• [TASK STATEMENT]
Copy, in full, each line of the material that holds the word "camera".

• [RECORDED DATA]
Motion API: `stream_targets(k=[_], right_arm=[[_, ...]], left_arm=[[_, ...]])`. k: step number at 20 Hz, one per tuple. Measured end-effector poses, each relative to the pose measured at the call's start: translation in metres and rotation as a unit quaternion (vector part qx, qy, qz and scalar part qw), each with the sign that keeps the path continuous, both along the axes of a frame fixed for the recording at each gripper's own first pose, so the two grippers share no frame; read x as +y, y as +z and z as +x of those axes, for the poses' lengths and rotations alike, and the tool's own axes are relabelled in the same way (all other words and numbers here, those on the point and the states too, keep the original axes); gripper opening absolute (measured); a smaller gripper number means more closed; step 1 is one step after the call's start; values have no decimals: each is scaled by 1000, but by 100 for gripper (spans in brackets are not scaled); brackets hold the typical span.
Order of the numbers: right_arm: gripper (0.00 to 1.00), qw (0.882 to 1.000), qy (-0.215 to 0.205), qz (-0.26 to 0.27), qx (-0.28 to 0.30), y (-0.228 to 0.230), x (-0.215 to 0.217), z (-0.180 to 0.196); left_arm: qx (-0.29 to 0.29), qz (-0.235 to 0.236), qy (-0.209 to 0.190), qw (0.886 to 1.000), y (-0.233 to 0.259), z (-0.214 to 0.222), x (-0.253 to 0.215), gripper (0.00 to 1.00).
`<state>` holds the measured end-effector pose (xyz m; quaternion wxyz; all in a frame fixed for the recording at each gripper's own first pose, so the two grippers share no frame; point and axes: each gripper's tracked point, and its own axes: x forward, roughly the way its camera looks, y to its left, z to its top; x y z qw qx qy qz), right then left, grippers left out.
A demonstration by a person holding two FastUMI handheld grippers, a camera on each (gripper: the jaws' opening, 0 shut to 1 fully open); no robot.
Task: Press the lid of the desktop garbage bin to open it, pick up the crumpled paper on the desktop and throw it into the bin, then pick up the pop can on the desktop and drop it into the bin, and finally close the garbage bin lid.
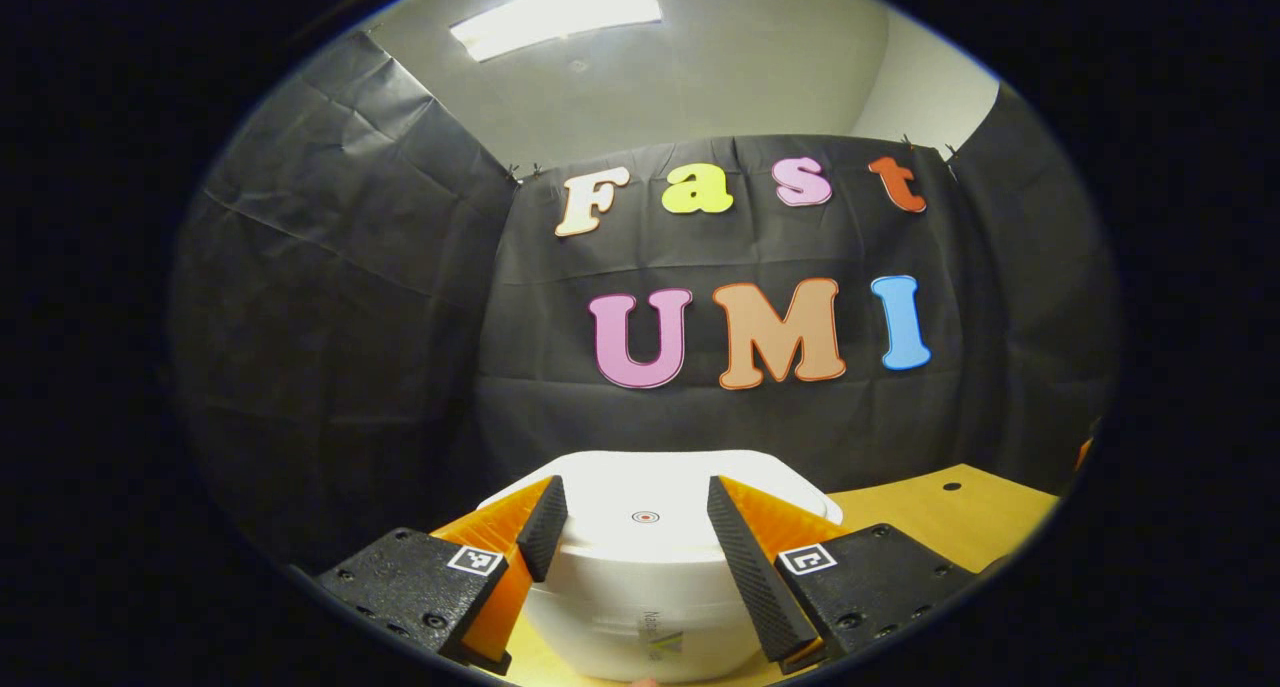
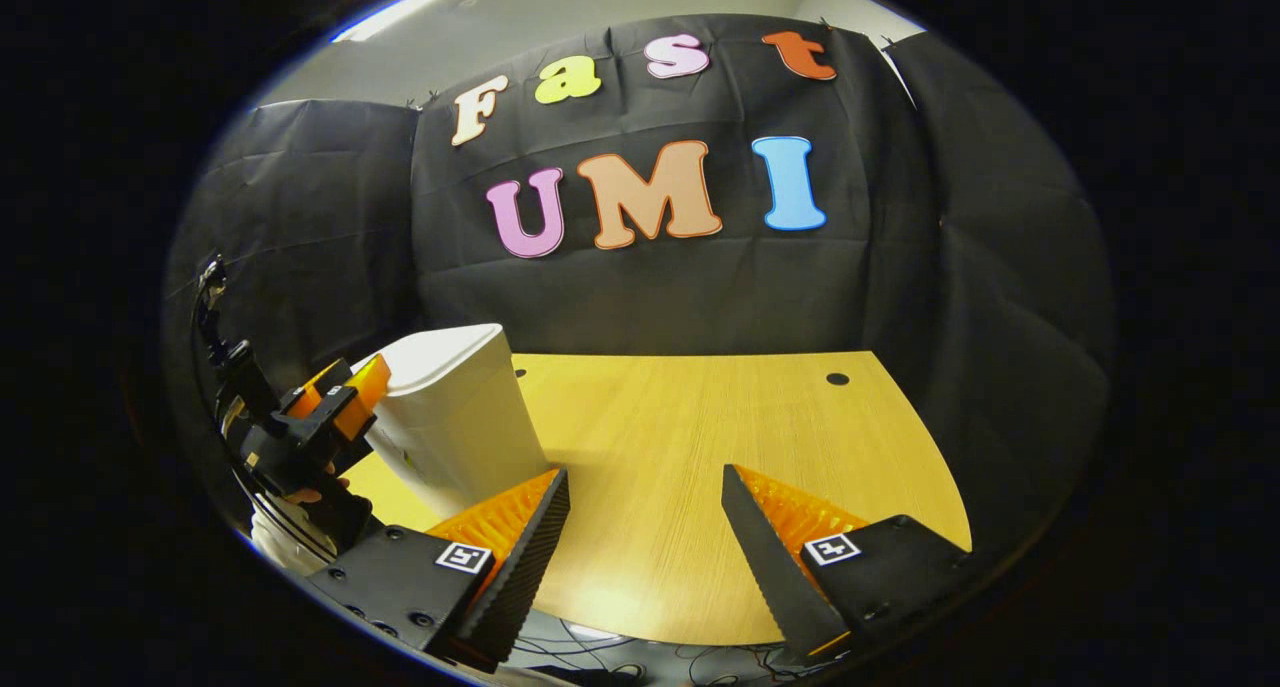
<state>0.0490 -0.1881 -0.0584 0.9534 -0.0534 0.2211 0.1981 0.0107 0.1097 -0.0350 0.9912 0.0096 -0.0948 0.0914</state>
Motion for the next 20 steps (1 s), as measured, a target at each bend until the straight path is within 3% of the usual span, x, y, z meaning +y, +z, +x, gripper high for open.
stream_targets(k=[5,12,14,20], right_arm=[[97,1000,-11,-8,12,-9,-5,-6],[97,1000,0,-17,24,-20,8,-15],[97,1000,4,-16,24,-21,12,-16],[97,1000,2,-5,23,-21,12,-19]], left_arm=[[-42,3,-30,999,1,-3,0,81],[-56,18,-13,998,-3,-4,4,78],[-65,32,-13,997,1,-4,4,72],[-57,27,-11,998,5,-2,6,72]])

• [SOLUTION]
`<state>` holds the measured end-effector pose (xyz m; quaternion wxyz; all in a frame fixed for the recording at each gripper's own first pose, so the two grippers share no frame; point and axes: each gripper's tracked point, and its own axes: x forward, roughly the way its camera looks, y to its left, z to its top; x y z qw qx qy qz), right then left, grippers left out.
A demonstration by a person holding two FastUMI handheld grippers, a camera on each (gripper: the jaws' opening, 0 shut to 1 fully open); no robot.

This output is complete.